--- Task instructions ---
Show only those lines of the entries where the string "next" is found.

Saved data entries

--------------------------------------------------

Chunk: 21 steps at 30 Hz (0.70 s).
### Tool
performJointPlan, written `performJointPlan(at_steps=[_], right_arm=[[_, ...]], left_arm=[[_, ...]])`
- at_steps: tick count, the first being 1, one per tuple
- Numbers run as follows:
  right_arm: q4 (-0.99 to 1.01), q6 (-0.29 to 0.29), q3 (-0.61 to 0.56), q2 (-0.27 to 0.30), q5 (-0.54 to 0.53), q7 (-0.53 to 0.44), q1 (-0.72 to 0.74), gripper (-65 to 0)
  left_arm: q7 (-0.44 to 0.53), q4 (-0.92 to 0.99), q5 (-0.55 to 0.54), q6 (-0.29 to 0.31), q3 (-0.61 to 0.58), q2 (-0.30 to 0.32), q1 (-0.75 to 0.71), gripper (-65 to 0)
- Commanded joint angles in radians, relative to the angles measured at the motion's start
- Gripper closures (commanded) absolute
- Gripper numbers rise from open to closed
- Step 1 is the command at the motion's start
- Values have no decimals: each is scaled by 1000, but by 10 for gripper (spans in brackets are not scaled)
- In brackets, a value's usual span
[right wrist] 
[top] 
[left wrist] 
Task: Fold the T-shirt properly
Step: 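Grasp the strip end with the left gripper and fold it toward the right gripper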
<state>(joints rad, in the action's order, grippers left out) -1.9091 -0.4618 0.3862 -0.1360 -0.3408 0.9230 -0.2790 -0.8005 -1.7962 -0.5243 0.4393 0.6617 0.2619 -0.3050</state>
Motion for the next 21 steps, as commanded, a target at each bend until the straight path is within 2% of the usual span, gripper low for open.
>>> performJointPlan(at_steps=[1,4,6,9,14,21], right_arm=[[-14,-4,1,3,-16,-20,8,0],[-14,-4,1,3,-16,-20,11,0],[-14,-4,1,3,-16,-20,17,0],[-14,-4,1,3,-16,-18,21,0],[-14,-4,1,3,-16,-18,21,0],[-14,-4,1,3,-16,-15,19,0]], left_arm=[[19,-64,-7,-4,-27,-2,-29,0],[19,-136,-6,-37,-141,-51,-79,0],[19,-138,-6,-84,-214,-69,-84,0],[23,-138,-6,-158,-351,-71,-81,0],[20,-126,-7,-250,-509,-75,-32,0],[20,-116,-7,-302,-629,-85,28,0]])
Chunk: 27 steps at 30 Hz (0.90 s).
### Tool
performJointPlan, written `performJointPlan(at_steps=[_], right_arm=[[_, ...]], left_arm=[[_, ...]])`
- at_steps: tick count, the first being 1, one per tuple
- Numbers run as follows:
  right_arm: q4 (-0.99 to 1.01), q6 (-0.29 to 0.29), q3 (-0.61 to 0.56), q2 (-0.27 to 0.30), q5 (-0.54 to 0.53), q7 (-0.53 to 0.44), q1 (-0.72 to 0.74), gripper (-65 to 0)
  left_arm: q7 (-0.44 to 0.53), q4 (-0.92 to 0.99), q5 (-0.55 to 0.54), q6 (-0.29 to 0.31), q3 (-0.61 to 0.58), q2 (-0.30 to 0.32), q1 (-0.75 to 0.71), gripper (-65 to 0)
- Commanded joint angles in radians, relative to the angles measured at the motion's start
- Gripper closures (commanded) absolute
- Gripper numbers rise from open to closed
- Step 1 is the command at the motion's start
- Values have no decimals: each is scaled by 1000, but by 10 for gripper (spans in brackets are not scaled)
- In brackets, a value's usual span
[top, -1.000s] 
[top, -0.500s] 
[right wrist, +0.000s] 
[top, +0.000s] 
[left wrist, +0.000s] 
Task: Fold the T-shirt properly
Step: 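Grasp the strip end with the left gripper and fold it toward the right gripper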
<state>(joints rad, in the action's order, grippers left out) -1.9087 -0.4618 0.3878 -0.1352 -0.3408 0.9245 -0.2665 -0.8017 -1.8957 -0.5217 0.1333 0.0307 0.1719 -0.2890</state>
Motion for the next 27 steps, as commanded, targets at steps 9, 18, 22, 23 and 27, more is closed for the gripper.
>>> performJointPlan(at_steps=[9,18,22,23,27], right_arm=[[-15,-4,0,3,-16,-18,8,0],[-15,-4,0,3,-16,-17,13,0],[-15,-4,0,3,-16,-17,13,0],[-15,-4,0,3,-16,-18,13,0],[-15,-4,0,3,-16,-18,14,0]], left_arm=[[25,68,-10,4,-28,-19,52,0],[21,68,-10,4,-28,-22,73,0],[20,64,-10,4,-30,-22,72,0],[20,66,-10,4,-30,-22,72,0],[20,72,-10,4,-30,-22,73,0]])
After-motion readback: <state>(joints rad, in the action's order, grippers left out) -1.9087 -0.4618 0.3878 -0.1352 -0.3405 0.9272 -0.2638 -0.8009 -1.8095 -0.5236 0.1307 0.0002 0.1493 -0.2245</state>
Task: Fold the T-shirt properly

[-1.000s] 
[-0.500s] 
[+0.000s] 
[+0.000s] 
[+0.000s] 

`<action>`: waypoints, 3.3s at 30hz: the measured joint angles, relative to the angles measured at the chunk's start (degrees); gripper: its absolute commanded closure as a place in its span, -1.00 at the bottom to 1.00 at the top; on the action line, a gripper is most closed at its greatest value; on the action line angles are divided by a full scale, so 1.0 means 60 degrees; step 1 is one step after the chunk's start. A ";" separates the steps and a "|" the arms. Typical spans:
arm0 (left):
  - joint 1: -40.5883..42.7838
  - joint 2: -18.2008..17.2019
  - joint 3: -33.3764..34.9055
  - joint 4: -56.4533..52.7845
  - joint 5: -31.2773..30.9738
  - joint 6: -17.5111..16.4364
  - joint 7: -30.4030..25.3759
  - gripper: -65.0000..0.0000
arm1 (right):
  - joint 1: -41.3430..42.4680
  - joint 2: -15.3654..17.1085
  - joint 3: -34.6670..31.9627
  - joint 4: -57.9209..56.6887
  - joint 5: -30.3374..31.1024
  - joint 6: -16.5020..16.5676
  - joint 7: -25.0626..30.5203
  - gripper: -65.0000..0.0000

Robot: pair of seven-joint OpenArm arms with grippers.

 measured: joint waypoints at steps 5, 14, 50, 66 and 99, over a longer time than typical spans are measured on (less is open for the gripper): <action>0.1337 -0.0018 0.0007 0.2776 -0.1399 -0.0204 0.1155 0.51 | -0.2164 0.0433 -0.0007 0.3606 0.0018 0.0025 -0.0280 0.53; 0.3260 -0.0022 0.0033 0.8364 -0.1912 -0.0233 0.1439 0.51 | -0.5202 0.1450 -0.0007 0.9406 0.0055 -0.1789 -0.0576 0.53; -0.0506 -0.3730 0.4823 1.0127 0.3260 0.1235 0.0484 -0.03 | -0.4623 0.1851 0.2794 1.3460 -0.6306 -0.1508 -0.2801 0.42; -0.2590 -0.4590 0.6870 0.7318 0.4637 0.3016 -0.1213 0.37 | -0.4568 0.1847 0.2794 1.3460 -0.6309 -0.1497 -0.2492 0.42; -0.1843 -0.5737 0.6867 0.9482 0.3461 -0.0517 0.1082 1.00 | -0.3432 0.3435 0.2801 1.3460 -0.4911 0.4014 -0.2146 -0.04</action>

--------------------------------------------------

--- Solution to this exercise ---
Motion for the next 21 steps, as commanded, a target at each bend until the straight path is within 2% of the usual span, gripper low for open.
Motion for the next 27 steps, as commanded, targets at steps 9, 18, 22, 23 and 27, more is closed for the gripper.

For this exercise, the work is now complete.